## What is being asked
Work out how many lines of the material below contain the word "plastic", then write that number alone.

## Recorded data
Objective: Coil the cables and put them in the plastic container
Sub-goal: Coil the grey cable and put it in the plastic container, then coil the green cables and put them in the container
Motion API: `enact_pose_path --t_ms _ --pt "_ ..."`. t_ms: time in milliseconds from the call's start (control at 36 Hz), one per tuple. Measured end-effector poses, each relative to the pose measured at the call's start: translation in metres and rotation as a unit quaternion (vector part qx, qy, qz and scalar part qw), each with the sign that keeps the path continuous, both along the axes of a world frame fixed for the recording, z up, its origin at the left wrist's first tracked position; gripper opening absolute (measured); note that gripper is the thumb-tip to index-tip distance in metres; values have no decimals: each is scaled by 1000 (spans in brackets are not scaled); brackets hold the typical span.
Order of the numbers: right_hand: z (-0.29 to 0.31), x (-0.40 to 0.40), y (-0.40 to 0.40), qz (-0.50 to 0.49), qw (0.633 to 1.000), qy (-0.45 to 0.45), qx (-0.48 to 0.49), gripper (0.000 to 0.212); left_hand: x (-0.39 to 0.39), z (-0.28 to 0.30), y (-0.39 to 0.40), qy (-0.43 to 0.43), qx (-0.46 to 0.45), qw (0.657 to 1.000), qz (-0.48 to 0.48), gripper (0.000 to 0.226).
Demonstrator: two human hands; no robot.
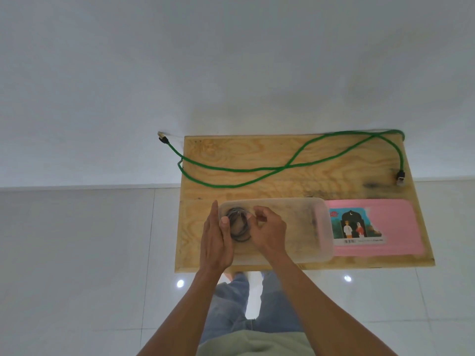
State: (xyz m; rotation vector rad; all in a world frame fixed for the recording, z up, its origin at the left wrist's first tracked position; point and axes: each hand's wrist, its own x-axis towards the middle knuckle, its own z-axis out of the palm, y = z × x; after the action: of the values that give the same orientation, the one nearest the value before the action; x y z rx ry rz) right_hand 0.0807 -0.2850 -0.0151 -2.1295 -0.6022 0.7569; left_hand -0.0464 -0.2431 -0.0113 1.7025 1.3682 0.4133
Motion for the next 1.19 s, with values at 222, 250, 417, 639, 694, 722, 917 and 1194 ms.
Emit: enact_pose_path --t_ms 222,250,417,639,694,722,917,1194 --pt "2 5 -4 1 1000 -2 -23 23 1 3 1 7 -5 1000 6 57" --pt "3 5 -5 -1 1000 -1 -25 23 1 3 1 7 -6 1000 6 57" --pt "8 6 -4 -3 999 -2 -32 22 -1 6 2 8 -12 1000 10 57" --pt "35 12 -2 -2 999 -10 -34 20 -8 20 12 -2 2 1000 18 64" --pt "47 16 2 -7 1000 -21 -15 18 -10 27 21 -2 13 1000 23 63" --pt "53 19 4 -10 1000 -28 -4 17 -11 30 26 -1 22 999 24 61" --pt "81 49 34 0 997 -53 47 11 -7 48 73 12 69 997 27 44" --pt "59 103 76 94 993 -63 -41 20 39 50 131 62 69 995 -30 32"
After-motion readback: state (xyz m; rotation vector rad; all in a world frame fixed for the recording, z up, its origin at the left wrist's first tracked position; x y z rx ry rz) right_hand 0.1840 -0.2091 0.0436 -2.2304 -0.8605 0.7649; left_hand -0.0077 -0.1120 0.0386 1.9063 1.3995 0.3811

## Exercise result
2